When Nintendo announced a hotel you can decorate in Animal Crossing: New Horizons 3.0, I was excited by the prospect. Yes, it was essentially the same as the Happy Home Designer add-on available for Switch Online subscribers, but collecting furniture and designing rooms is why I've stuck with Animal Crossing for more than 20 years. Then I played the 3.0 update and realized I'm more than happy to leave it behind, at least until Nintendo makes meaningful changes.
After Leilani recruited me for interior designing, I went upstairs for the first task — a nautical room, a fun little starter project, as I'm currently in the process of planning a similarly themed redo for my own real-life place. I ignored the advice that I can use pieces that aren't related to the theme (what's the point of a themed project where you can ignore the theme?), opened the furniture catalogue, and hauled everything out into the middle of the floor. This, I thought, was going to be good.

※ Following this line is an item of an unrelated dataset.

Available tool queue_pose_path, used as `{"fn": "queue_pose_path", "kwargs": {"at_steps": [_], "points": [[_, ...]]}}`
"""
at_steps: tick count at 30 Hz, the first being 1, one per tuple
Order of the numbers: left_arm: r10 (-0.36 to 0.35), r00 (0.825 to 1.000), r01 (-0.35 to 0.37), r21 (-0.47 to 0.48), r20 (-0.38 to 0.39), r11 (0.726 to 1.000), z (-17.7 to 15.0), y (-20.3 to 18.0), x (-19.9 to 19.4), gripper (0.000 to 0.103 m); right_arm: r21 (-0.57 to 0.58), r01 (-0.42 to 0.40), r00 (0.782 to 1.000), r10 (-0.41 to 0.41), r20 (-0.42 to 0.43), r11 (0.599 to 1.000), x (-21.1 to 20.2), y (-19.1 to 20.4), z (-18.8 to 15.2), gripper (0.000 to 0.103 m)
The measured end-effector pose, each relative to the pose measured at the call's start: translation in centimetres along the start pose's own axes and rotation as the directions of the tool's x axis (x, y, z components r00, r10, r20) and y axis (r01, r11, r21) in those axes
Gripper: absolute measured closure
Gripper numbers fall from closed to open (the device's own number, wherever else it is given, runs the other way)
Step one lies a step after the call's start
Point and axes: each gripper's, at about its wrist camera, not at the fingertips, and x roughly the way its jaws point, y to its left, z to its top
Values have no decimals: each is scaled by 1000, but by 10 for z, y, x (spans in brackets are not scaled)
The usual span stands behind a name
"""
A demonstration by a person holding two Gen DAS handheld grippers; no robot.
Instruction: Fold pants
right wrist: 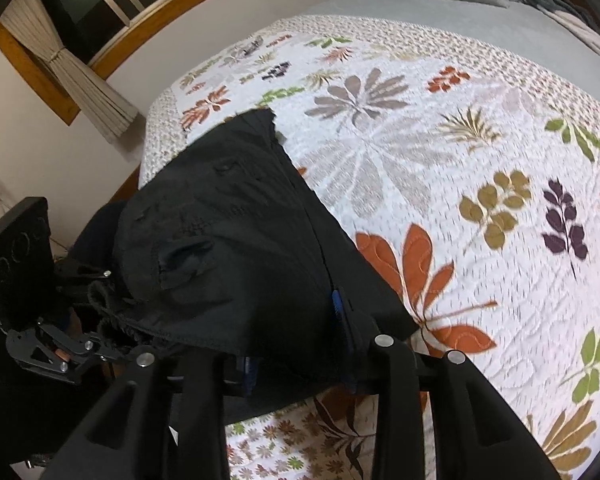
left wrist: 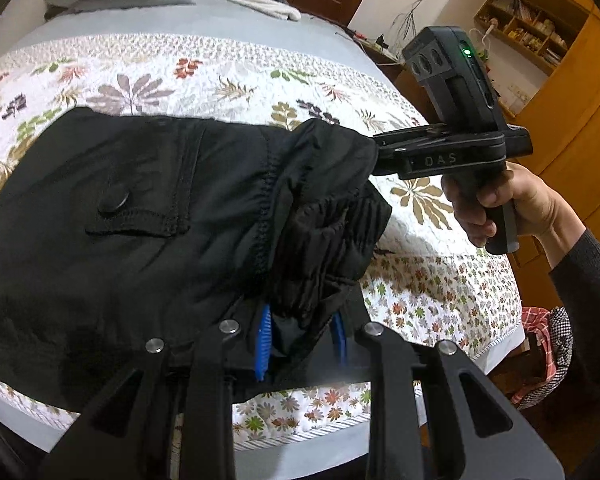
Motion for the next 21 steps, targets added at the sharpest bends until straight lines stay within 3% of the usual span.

Image: Nintendo EPD/Nintendo via PolygonThe hotel has no facilities in sight, so I figured a sensible, hygienic place to start would be giving our paying guest a little washing up area. By happy chance, Leilani's nautical collection included a small and stylish sink, so I dropped that in a corner and picked up a rattan wastebasket next. I wanted to put it right next to the sink. It might be an unusual personal quirk of mine, but I like not having 12 inches of space between every item in my home. New Horizons' rigid grid system doesn't care. It treats that rattan basket, that tiny rattan basket that barely occupies a quarter of a square, like a massive object. Little candles take up an entire table surface. Lamps close enough to a bed or sofa to actually be useful? No. You get offensively large gaps between every item or you get nothing at all.
So I chose nothing and quit the game. There are just too many decorating games that do it so much better now, and it makes fussing with Animal Crossing so unappealing. The Sims 4 is one of them. The grid system is pretty rigid here as well, but anyone — even console players — can use cheats to enable free object movement and placement. Sure, the game might randomly decide to jettison items when you log in again, but at least you can still place (or re-place) them the way you want. Like a bathroom with things next to the sink and even decorations on the wall, the latter of which is something New Horizons still has very restricted options for. Or a reading nook with lamps and tables spaced at normal distances from each other.

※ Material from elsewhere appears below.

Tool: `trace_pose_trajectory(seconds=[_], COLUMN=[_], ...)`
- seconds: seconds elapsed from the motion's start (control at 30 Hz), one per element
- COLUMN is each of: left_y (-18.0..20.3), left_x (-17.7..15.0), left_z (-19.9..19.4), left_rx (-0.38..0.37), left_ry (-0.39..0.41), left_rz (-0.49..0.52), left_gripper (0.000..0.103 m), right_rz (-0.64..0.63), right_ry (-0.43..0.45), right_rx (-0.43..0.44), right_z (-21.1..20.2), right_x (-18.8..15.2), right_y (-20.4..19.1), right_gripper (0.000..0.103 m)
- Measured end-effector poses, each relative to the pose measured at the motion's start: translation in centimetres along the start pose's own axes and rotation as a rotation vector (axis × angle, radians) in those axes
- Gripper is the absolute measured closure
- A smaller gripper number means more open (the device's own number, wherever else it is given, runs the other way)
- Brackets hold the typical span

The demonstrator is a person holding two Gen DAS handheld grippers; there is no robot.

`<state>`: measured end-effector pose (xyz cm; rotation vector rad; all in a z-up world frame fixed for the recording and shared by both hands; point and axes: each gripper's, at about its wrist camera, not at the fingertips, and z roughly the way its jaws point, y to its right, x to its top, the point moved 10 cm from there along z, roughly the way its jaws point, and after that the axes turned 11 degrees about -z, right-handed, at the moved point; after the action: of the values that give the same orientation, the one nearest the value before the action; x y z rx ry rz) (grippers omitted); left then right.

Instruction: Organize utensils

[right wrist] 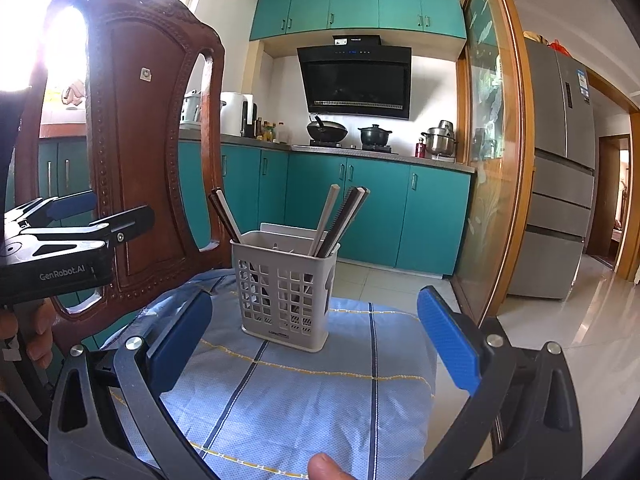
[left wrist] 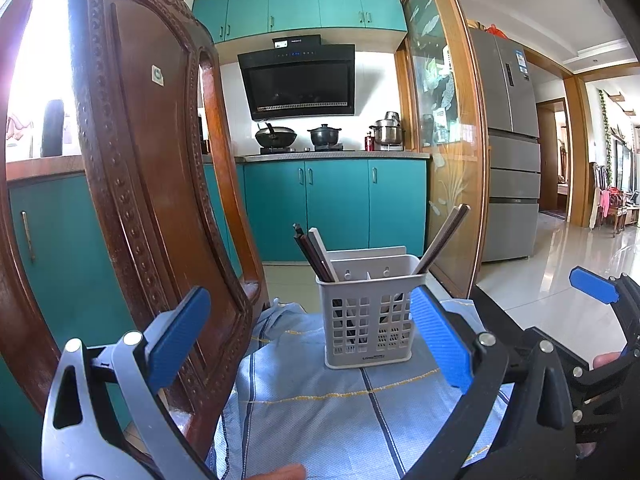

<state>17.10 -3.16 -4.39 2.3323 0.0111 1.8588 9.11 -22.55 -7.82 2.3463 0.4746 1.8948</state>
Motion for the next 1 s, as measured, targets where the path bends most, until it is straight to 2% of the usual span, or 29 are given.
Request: trace_pose_trajectory(seconds=[1.0], left_y=[0.01], left_x=[0.02], left_z=[0.02], left_rx=[-0.007], left_ry=[0.002], left_rz=[0.002], left_gripper=[0.003], right_rz=[-0.003], right_ry=[-0.001], right_rx=[0.003], right_z=[0.05], right_x=[0.00], right_y=[0.06], right_gripper=[0.003])
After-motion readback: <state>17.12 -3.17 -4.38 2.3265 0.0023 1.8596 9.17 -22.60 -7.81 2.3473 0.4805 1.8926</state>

Another one I've spent a lot of time with recently that gets decorating right is Whisper of the House. It uses a weird little cashless gacha system that spits out random items at you, and "random" is definitely the operative word there. One time I got a packet of ramen. And that was cool because I could shove it in a corner on a kitchen counter next to too many bottles of sauce and oil and add that much more personality. Or decide the person who lives there is messy and place it on the table with a bunch of other stuff that doesn't belong on a table. Good decorating isn't just making a space look nice or real. It's telling the story of who lives there, like Unpacking, another one that's less punishing than Animal Crossing. You can stack things! And have multiple items on a surface! Okay, not that many items on a surface, but enough to design a space that feels natural.
Image: GD Studio via PolygonThanks, but no: I don't want to spend time struggling with something like New Horizons only to end up with what feels like a compromised vision, when I can play almost any other design game out there now and get exactly what I wanted instead. It makes sense that Nintendo chose not to overhaul a fundamental feature in a free update for an almost-six-year-old game. But it's increasingly apparent that Animal Crossing needs to change to stay relevant. Decorating games aren't going anywhere, and they're only going to get better. Heck, one of the selling points for Paralives is that it improves on The Sims, letting you do things like make curved walls or customize furniture without cheats and mods. If Nintendo doesn't get with the program, Animal Crossing's in danger of getting left behind.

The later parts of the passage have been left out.